Planning for the unthinkable is never easy, even if it’s necessary.
Here’s a scenario you might not want to think about: what would happen if you didn’t — or couldn’t — show up for work tomorrow? Worse, what if you couldn’t return at all?
Who would pick up on all your incomplete tasks and see it through to the end? Who would naturally step into your shoes and inspire the confidence needed to lead your employees and customers through a tough time? Who would guide your company so that it continues to prosper?
If you couldn’t show up, would everyone know what to do and when to do it? You might even have someone in mind for succession, but do they know about your vision?
When the Unthinkable Happens
The sudden loss of a leader results in stress for both employees and clients. When this happens, it creates a vacuum in which a power struggle for leadership can occur. Some of your vital employees will soon see the writing on the wall and pursue safer, more dependable work avenues.
Your competitors may grieve for a short period; however, they will ultimately reach out to your clients — and maybe even your best employees — to offer them a new home with more reliability and perceived opportunity.
Your Contingency Plan Starts Now
So how can you alleviate this? Simple. You need to have a contingency plan for your business in case something happens to you. Ensuring continuityof leadership is critical. If there are no plans in place to address this, your business will be seriously threatened. Major turmoil and upheaval are virtually guaranteed in these situations, and many businesses often fail.
Look at it this way: the valuation of your business hinges on you being around to transition to the next leader. If that option is gone, you'll have to consider how much of that value disappears. The answer to that is dependent on the soundness and execution of your contingency plan — one that is well thought-out and updated on an annual basis.
First Things First
This stands as one of the most important pieces of advice out there and it applies here as well: good communication is critical. If you aren’t sure where to begin with a contingency plan, this is one of the best places to start.

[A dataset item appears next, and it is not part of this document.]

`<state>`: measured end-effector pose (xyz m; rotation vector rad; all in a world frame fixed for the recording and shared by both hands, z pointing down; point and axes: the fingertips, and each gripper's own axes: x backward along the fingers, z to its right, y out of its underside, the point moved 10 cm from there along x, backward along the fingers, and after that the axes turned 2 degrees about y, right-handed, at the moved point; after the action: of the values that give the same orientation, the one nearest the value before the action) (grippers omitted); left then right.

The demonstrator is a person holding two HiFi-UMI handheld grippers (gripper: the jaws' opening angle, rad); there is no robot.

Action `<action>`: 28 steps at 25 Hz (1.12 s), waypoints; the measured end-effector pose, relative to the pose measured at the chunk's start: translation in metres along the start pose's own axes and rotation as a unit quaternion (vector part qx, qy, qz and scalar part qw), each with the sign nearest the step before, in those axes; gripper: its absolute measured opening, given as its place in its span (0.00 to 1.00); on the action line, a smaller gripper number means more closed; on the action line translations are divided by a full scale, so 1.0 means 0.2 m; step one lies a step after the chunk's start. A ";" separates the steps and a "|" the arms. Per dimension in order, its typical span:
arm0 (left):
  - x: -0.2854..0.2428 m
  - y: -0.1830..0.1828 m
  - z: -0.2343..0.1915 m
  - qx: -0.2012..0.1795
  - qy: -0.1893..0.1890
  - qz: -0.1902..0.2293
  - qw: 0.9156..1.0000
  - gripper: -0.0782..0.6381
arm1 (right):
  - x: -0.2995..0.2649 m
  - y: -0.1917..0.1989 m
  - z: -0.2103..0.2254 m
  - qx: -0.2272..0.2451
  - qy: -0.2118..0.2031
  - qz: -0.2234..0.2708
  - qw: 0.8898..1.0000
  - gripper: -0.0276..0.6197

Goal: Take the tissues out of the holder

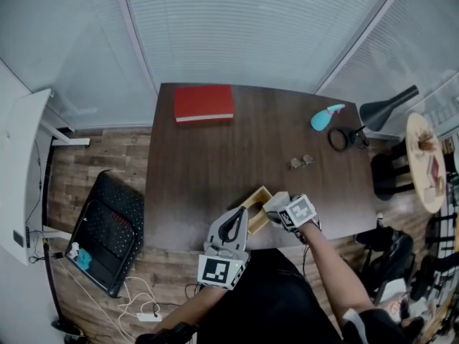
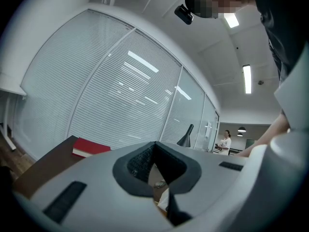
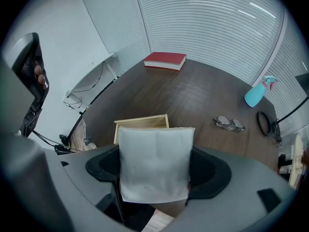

Get input from your core employees on how you can handle the transition and what their role(s) should be. Then, once you and your team have finished planning your orderly demise, flip the script and see how your business would function if your key employee were to suddenly leave.
Remember how we talked about the short mourning process of your competitors before they move into attack mode? You can bet there will be signing bonuses and other incentives for your key employees to not only shift alliances but bring customers with them if they do.
The transition period will be a stressful time with a lot of extra work. You can lessen some of that stress by rewarding your employees through an incentive program. Aim to reward key people for keeping things on track while also retaining them to ensure ongoing business success.
Don’t Forget Family
So far we’ve covered these critical components: keeping the company on track, making sure employees know the plan and having an incentive program in place to ensure employee loyalty and customer retention. But what about your family?
Most family businesses have a disproportionate amount of their wealth tied to the business. If that business fails, the family is often financially ruined. Even if they struggle and manage to stay viable, the business is typically not able to fund the family’s cash flow like it did before.
In this situation, the best option for the family would be to sell the business at its full potential value. Sadly, that rarely happens after the departure or death of the company’s leader. A good contingency plan can go a long way to helping maintain that value. You do need to consider that most buyers in these situations will often demand a discount due to uncertainty.
You know that old saying, “Two things in life are certain: death and taxes.” Well, life insurance helps with both of these. Before you automatically dismiss the notion, look at your options, crunch the numbers and then make a business decision based on information — not emotions. Life insurance can be a cost-effective way to fund your contingency plan. Whether it be for death or disability, for yourself or for your key employees, once you look at the numbers, it almost always makes sense.
Now, go forth and plan! And don’t forget to ask for help. Your best resource is your advisory team: your accountant, lawyer and wealth advisor. Make sure at least one of them specializes in exit planning.